About a Boy
dir. Chris & Paul Weitz
Opens Fri May 17 at various theaters.

When Bridget Jones's Diary came out a while back, I was among the tiny minority of female viewers who absolutely hated the film. It didn't impress me that Renée Ziggywiggy blew herself up like a balloon for the lead role in order to prove that you don't have to be perfect to win the perfect man (just so long as you snort yourself back to skinny in time for the Golden Globes). The only thing I did like about the movie was Hugh Grant's turn as an unselfconscious cad.

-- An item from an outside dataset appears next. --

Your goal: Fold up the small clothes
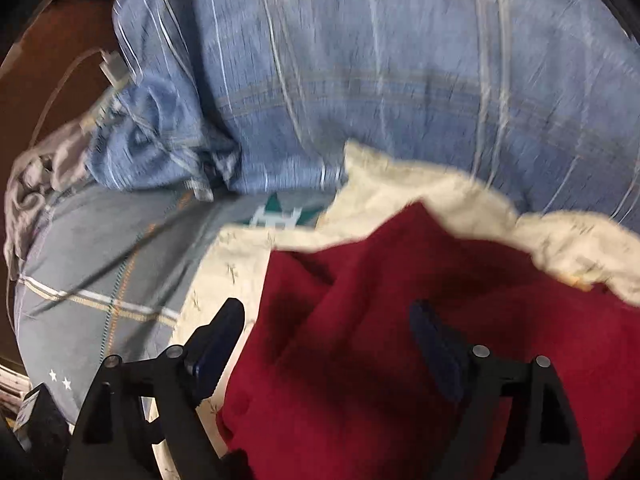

The cad is back in About a Boy, based on Nick Hornby's second best-selling novel, after High Fidelity. Directed by Paul and Chris Weitz (of American Pie infamy), this tale of male midlife angst centers around Will, an idler of hilarious proportions whose life is measured out in increments of time spent performing important tasks such as shopping for high-end electronic gadgets and gourmet snacks, and going to the hair salon. Living off a fortune earned and perpetuated by his wildly popular one-hit-wonder musician father, Will has no idea his life is meaningless until he hatches a plan to pick up sex-starved, commitment-phobic women at a single-parent support group. As a consequence he meets a 12-year-old boy whose depressed mother (Toni Collette) forces Will to provide guidance, except that the kid is far more mature than his begrudging father figure.

The problem with the film version of High Fidelity was that John Cusack played Hornby's protagonist as wishy-washy in his bastardness, an unhappy hangdog who just hadn't found himself. Grant's Will can't conceive that his life is unfulfilled, and whenever anyone tries to inform him of what's missing, he digs in his heels and fights to stay a bastard, making his inevitable transformation all the more authentic. To learn the skills of compassion and responsibility for the first time at age 38 means there's not much time left to rely on trial and error. There's an elegance to the Weitzes' direction, and the kid's aching awkwardness is masked by his remarkable unselfconsciousness, mirroring that of Will.